Someone with a mild level of ADHD has the bare minimum amount of symptoms required to be diagnosed with ADHD. Their symptoms show minimal impairment in terms of social, school, and work settings.
Describing the moderate level of ADHD is not easy compared to the mild and severe forms. Imagine if everyone with ADHD was ranked on a scale from 1 to 10. Well, people with a moderate level of ADHD would range from 4 to 7. In other words, their symptoms are not mild, yet they are not severe either.
This is the highest level of ADHD. Someone with a severe level of ADHD has many more symptoms present than the minimum amount required for an ADHD diagnosis. The symptoms can be overwhelming and cause major impairment at work, school, or in social settings.
Here’s an example: An adult with mild hyperactive-impulsive ADHD may feel the urge to stand up even though they are expected to remain sitting. However, the adult will resist the urge and remain sitting. But an adult with severe hyperactive-impulsive ADHD will usually act on that urge, even if they know they will get in trouble.

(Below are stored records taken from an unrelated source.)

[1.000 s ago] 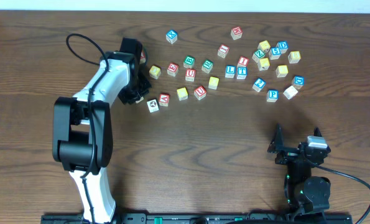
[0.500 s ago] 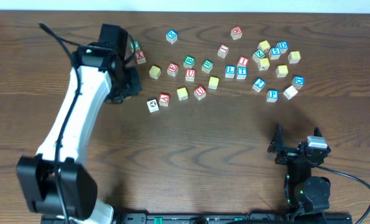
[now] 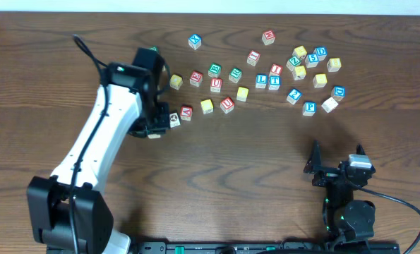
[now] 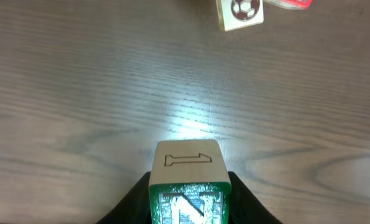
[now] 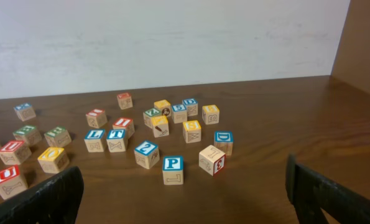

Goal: Spell out NEURIPS
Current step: 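Lift the N block and carry it toward the open table area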

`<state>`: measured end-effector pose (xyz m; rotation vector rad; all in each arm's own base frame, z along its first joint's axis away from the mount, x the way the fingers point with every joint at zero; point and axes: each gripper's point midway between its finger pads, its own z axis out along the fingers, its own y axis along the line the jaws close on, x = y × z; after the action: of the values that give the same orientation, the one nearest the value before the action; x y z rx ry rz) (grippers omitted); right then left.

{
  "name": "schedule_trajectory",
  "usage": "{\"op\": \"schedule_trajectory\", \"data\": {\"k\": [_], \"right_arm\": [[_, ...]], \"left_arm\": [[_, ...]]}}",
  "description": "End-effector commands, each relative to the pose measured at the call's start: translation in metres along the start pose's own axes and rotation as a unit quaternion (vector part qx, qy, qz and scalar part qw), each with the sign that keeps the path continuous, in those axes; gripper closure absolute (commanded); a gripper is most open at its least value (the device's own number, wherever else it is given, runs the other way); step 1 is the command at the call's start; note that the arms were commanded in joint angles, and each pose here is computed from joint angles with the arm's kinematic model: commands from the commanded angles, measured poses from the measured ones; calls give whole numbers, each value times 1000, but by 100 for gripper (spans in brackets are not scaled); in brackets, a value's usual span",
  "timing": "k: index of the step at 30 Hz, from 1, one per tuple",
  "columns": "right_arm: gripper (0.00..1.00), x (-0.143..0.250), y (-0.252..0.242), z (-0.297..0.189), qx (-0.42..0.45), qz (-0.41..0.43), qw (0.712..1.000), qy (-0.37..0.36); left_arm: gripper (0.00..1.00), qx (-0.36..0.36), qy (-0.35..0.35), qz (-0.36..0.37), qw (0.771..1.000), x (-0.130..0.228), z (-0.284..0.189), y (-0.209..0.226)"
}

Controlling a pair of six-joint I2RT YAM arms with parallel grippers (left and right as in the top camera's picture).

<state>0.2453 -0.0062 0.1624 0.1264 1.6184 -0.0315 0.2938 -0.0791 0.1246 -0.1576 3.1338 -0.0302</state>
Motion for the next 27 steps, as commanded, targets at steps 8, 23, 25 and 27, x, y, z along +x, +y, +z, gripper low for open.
{"op": "schedule_trajectory", "data": {"k": [8,23,25,27], "right_arm": [[1,1,0,0,-1,-5,1000,2],[1,1,0,0,-1,-5,1000,2],[1,1,0,0,-1,-5,1000,2],[1,1,0,0,-1,-5,1000,2]], "left_arm": [[85,-4,4,30,1000,15,61,-5],[85,20,-61,40,997,-11,77,-16],[85,19,-59,45,997,-10,77,-15],[85,19,-59,45,997,-10,77,-15]]}}
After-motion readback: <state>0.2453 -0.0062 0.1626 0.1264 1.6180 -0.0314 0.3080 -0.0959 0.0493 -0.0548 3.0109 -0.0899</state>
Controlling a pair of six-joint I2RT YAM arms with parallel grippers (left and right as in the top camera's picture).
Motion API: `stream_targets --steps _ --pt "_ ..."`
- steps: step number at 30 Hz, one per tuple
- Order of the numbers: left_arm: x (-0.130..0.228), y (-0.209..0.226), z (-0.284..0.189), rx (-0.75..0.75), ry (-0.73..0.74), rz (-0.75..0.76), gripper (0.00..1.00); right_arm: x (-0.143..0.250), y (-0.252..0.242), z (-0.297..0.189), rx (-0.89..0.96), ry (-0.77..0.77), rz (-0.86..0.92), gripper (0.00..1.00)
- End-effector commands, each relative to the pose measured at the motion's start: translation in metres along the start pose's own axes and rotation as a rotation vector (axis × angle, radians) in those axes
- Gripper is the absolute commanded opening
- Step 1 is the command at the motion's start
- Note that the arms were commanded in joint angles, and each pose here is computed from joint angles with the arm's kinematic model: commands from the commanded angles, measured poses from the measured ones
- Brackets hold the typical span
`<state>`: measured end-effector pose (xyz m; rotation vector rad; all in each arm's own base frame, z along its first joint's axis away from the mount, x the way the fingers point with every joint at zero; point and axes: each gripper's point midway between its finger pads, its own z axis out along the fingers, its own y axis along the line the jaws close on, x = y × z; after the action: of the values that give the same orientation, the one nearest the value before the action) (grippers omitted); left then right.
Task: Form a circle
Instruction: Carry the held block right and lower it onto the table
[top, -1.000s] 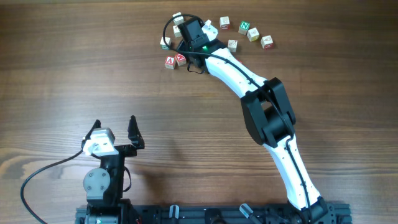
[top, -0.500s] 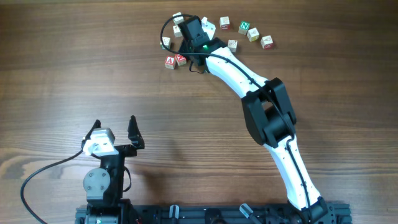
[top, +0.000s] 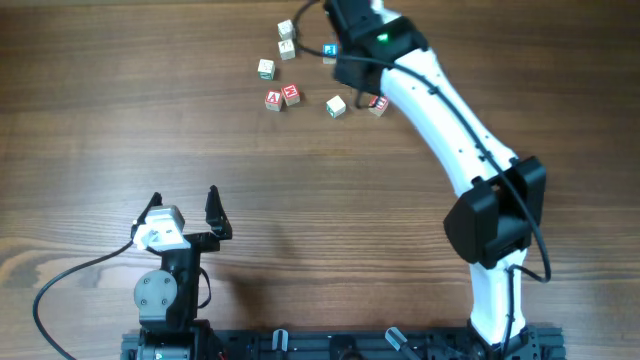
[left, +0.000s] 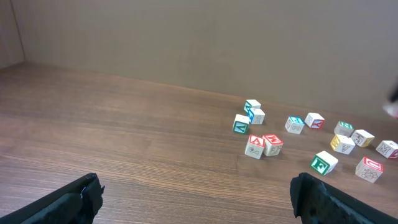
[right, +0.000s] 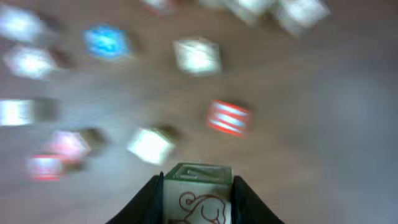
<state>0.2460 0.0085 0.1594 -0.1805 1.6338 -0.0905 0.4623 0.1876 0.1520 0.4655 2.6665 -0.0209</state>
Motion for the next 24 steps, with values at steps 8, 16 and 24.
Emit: stream_targets --steps 8,16,24 --pt "0.001 0.0 0.0 0.004 -0.005 0.022 1.0 -0.024 -0.171 0.013 0.331 0.177 0.287 0.3" --pt "0.001 0.0 0.0 0.004 -0.005 0.022 1.0 0.009 -0.254 0.056 0.436 0.344 0.42 0.3" --pt "0.001 0.0 0.0 0.004 -0.005 0.022 1.0 0.028 -0.274 0.076 0.428 0.407 0.419 0.31"
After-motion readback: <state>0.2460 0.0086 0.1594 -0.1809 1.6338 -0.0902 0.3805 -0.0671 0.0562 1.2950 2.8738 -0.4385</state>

Someone with mild inattentive ADHD will occasionally get distracted while completing an assignment. Whereas someone with severe inattentive ADHD might take 30 minutes longer than everyone else to complete their assignment. The reason they take so much longer than everyone else is because they get distracted.
Most clinicians will recommend you use a scale to be able to determine your level of ADHD.
ADHD therapy for adults may include the use of medication, cognitive behavioral therapy, simple lifestyle changes, and practicing mindfulness.
ADHD Rating Scales and Why They’re Needed
The rating scales act as an evaluation of ADHD.
To use the scales, first you will need to answer several questions. Depending on the number of questions, it could take you 5 to 20 minutes to figure out what your level of ADHD is. Some ADHD rating scales are free, while others cost up to $140.
There are a variety of scales designed for children, teens, and adults:
- Behavior Assessment System for Children (BASC-3) — for ages 2 to 21
- National Institute for Children’s Health Quality (NICHQ) Vanderbilt Assessment Scale — for ages 6 to 12
- Conner's Comprehensive Behavior Rating Scale (CBRS) — for ages 6 to 18
- Brown Attention-Deficit Disorder Symptom Assessment Scale for Adults (BADDS)
- Adult ADHD Clinical Diagnostic Scale (ACDS)
- ADHD Rating Scale-IV With Adult Prompts (ADHD-RS-IV)
When it comes to symptoms, some can cause you more difficulty than others. The symptoms you have and the way you manage your symptoms determines how your ADHD will uniquely affect you. A rating scale will help you understand the unique challenges posed by your ADHD, giving both you and your treatment provider insight into how to overcome those challenges.
Rating scales should be used with the help of a health professional. Rating scales should not be used to diagnose someone with ADHD. In fact, it is now common practice for doctors to use rating scales on their patients before giving a diagnosis.
Tailoring ADHD Treatment Based on Your Level of ADHD
There’s no single treatment used for each level of ADHD. For people with ADHD, nobody has the exact same symptoms as someone else.
Someone with a mild level of ADHD might be able to manage their ADHD without any treatment at all. Of course, they will have to teach themselves a few things about managing their ADHD, but those things are learned naturally over time through trial and error.
However, someone with a moderate or severe level of ADHD will most likely need professional help. Common options for ADHD treatment include therapy and medication.
Sometimes it's only therapy that's need, or it's only medications. In some cases, both treatment options are combined into a single treatment for maximum effect.
As someone with ADHD gets older, many of their symptoms will get easier to manage; this is because, over time, they will become more experienced at managing their ADHD.
Never gamble with your personal health, and always ask questions if you feel unsure or confused about what to do to treat ADHD symptoms.